Many felt the initial meeting was perfunctory, with Mittman speaking in platitudes about needing to hire more diverse candidates, referencing his own Black friends and refusing to answer more than just a few questions from staff. Afterward, staffers delivered a petition with more than 250 signatures, demanding another all-hands meeting in which Mittman would have to answer staff questions. The petition was first reported by the New York Daily News.
Attended by Daniels, Mittman and a handful of other Bleacher Report executives — none of whom is Black — the meeting took place June 18 and lasted four hours. Staffers said the meeting was emotional at times, as employees spoke of a series of incidents that left them troubled by Mittman’s leadership.
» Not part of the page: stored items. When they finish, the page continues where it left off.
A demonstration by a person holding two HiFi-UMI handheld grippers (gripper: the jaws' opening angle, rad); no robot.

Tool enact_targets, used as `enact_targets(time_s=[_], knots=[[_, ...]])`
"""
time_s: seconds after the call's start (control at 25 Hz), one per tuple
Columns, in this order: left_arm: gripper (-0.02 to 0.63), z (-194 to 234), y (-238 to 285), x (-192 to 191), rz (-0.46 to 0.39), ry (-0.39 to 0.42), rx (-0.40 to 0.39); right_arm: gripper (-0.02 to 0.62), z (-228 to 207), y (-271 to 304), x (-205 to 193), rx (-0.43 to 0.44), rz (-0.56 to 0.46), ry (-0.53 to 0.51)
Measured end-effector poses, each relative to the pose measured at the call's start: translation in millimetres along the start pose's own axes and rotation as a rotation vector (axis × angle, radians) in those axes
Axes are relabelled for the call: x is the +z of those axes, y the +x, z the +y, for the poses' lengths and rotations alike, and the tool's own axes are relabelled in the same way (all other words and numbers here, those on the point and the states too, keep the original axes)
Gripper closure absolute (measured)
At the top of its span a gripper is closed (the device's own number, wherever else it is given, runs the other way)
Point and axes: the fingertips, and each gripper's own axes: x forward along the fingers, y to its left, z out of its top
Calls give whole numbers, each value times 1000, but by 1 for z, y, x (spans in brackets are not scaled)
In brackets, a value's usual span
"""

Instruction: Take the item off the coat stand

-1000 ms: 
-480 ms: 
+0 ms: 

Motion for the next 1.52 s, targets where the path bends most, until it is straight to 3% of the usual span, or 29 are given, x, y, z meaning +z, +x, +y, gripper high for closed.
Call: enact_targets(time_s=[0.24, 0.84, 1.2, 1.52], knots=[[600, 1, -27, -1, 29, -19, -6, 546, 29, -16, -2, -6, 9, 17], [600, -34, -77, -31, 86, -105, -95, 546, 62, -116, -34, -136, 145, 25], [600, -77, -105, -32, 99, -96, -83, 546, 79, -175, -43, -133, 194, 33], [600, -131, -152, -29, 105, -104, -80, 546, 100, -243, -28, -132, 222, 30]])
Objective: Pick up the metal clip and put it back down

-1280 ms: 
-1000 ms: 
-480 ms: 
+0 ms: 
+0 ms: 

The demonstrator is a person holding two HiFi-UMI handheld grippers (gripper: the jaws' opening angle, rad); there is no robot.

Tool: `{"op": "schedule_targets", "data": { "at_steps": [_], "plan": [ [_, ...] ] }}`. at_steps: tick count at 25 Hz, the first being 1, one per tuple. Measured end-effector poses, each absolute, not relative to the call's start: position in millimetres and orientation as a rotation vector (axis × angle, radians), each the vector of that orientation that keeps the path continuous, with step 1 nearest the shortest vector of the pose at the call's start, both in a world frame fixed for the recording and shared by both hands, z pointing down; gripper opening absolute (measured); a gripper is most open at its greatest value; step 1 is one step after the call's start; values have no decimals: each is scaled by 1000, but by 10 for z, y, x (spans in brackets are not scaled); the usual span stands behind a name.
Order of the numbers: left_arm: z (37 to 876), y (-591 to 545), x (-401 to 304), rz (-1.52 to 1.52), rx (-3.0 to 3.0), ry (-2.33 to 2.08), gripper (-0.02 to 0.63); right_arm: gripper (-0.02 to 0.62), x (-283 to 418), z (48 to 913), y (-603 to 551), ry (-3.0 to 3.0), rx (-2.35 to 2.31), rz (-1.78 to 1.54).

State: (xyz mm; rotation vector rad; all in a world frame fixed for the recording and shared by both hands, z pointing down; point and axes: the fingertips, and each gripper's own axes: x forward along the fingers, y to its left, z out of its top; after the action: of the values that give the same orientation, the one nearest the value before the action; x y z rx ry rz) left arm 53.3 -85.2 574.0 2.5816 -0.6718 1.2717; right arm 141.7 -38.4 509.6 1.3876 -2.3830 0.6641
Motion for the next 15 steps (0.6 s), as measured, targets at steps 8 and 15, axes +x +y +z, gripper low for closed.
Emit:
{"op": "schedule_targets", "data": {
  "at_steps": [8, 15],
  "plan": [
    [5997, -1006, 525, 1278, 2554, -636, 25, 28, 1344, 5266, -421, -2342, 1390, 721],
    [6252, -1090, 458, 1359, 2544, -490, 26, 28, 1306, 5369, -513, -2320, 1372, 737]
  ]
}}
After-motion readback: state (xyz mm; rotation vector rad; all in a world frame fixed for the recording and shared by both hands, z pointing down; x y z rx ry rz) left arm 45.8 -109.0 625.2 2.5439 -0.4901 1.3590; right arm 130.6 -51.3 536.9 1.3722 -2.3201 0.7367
One Black woman submitted a written comment, stating that Mittman had told a room full of sales staff, “I own you.” According to a transcript that was read to The Washington Post, Mittman said the phrase several times and the incident, according to the employee, was “incredibly uncomfortable and unsettling.”
Among the other concerns raised were a Black History Month project this year that was scheduled to follow Black athletes as they spoke about their careers to high school students, but was abruptly canceled.